U.S. drug regulators are refusing to provide key analyses of a COVID-19 vaccine safety database, claiming that the factual findings cannot be separated by internal discussions protected by law.
The Epoch Times asked the Food and Drug Administration (FDA) in July for all analyses performed by the agency for the COVID-19 vaccines using a method called Empirical Bayesian data mining, which involves comparing the adverse events recorded after a specific COVID-19 vaccine with those recorded after vaccination with non-COVID-19 vaccines.
According to operating procedures laid out by the agency and its partner in January 2021 and February 2022, the FDA would perform data mining “at least biweekly” to identify adverse events “reported more frequently than expected following vaccination with COVID-19 vaccines.” The agency would perform the mining on data from the Vaccine Adverse Event Reporting System (VAERS).
In a recent response, the FDA records office told The Epoch Times that it would not provide any of the analyses, even in redacted form.
The agency cited an exemption to the Freedom of Information Act that lets the government withhold inter-agency and intra-agency memorandums and letters “that would not be available by law to a party other than an agency in litigation with the agency.”
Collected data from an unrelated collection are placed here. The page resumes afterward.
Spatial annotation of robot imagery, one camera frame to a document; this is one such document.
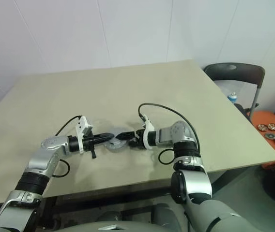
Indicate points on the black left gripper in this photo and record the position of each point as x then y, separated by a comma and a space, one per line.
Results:
90, 142

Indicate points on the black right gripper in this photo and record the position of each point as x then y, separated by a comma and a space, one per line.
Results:
138, 140

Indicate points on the grey motor housing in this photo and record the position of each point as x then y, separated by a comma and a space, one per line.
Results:
116, 151

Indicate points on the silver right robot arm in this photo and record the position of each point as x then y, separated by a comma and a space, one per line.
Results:
176, 133

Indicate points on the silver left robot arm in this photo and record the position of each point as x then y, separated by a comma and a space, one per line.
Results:
40, 162

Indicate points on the copper spoked motor part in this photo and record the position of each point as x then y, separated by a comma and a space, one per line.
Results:
273, 126
263, 127

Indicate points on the dark grey rounded shape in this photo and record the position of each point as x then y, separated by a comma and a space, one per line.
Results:
108, 216
166, 215

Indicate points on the grey robot torso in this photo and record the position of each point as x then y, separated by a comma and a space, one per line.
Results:
140, 226

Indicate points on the small water bottle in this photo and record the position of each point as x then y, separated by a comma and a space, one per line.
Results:
232, 97

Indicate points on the black folding chair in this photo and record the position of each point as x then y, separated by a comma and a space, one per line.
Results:
249, 72

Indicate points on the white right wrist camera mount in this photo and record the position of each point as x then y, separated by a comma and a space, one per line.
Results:
147, 142

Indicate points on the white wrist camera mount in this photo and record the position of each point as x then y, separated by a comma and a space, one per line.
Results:
147, 142
80, 125

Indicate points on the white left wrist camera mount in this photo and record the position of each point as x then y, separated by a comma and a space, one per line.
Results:
80, 125

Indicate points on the black metal table frame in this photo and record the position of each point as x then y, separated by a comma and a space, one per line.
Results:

The agency also pointed to the Code of Federal Regulations, which says that “all communications within the Executive Branch of the Federal government which are in written form or which are subsequently reduced to writing may be withheld from public disclosure except that factual information which is reasonably segregable in accordance with the rule established in § 20.22 is available for public disclosure.”
It’s not clear why the FDA could not produce copies of the analyses with non-factual information redacted. The Epoch Times has appealed the determination by the records office. The FDA declined to comment, citing the appeal.
‘Unacceptable’
Kim Witczak, co-founder of Woodymatters, a nonprofit that advocates for a stronger FDA and drug safety system, said the agency’s refusal to provide the analyses was not acceptable.